Agli inizi degli anni ’80 si percepisce una ventata di ottimismo: la situazione si ribalta, l’edilizia privata arranca mentre quella pubblica riprende a costruire a pieno ritmo e non solo alloggi, la Provincia affida a I.T.E.A. il compito di attuare l’edilizia scolastica provinciale.

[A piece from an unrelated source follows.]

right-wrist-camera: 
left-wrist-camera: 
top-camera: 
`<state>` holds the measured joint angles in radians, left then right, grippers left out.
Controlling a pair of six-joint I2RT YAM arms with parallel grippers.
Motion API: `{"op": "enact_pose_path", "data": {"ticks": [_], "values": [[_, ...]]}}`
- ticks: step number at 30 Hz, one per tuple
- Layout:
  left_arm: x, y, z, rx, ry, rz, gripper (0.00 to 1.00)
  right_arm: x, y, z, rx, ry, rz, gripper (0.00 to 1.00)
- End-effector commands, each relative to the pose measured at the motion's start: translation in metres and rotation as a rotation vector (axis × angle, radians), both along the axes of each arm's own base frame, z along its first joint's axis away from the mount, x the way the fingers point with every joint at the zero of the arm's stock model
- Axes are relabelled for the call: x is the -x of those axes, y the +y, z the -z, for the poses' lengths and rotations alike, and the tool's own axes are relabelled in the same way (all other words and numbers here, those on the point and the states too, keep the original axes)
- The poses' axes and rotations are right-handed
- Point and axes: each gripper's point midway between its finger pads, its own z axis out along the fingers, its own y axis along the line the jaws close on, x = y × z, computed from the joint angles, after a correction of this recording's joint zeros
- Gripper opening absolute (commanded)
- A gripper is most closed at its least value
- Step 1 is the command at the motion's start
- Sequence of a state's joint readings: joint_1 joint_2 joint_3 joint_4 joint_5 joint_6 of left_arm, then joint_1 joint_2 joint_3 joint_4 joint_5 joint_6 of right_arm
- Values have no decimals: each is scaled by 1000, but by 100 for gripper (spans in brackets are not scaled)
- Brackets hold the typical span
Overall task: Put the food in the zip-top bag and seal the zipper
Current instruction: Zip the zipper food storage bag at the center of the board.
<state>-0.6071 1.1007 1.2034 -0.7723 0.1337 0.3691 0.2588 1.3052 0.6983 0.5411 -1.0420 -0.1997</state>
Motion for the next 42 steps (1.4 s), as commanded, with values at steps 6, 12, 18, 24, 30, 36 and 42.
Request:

Con la L.P. 16/1983 si definiscono i contorni dell’edilizia residenziale pubblica e soprattutto vengono enucleati ulteriori specifici compiti affidati a I.T.E.A., ente funzionale della Provincia autonoma di Trento; fra questi: la definizione del canone sulla base delle fasce di reddito degli aventi diritto, la stipula dei contratti di locazione sulla base di autorizzazioni a locare rilasciate dai Comprensori, il cambio alloggio, che è una delle novità di questa legge, insieme alla possibilità di riservare a ciascun Comprensorio una quota di alloggi da utilizzare in casi di straordinaria necessità, le locazioni temporanee di oggi. Oltre alla gestione degli alloggi la L.P. 16 declina anche le modalità tramite cui I.T.E.A. può reperire aree su cui costruire nuovi edifici o acquistare sul libero mercato edifici da risanare o riadattare per rispondere al crescente bisogno casa.
Gli anni ottanta e novanta sono caratterizzato da un generale miglioramento economico e sociale che si percepisce anche nella nostra regione inducendo un cambio di passo anche nell’edilizia residenziale pubblica. Le classi meno abbienti non si accontentano più di un luogo in cui nutrirsi e dormire, richiedono un luogo più confortevole dove poter passare il tempo libero in famiglia e con amici, dotato di spazi verdi comuni e immerso in un contesto in cui si possa accedere ai diversi servizi; a queste mutate esigenze I.T.E.A. risponde prontamente: non mette più a disposizione solo alloggi ma abitazioni inserite in contesti urbani curati e dotati dei servizi necessari, l’Istituto in questi anni si fa anche carico dell’urbanizzazione secondaria dei centri storici.
La media degli alloggi prodotti in questo periodo è di circa 500: 350 nuove costruzioni e 150 alloggi di risulta.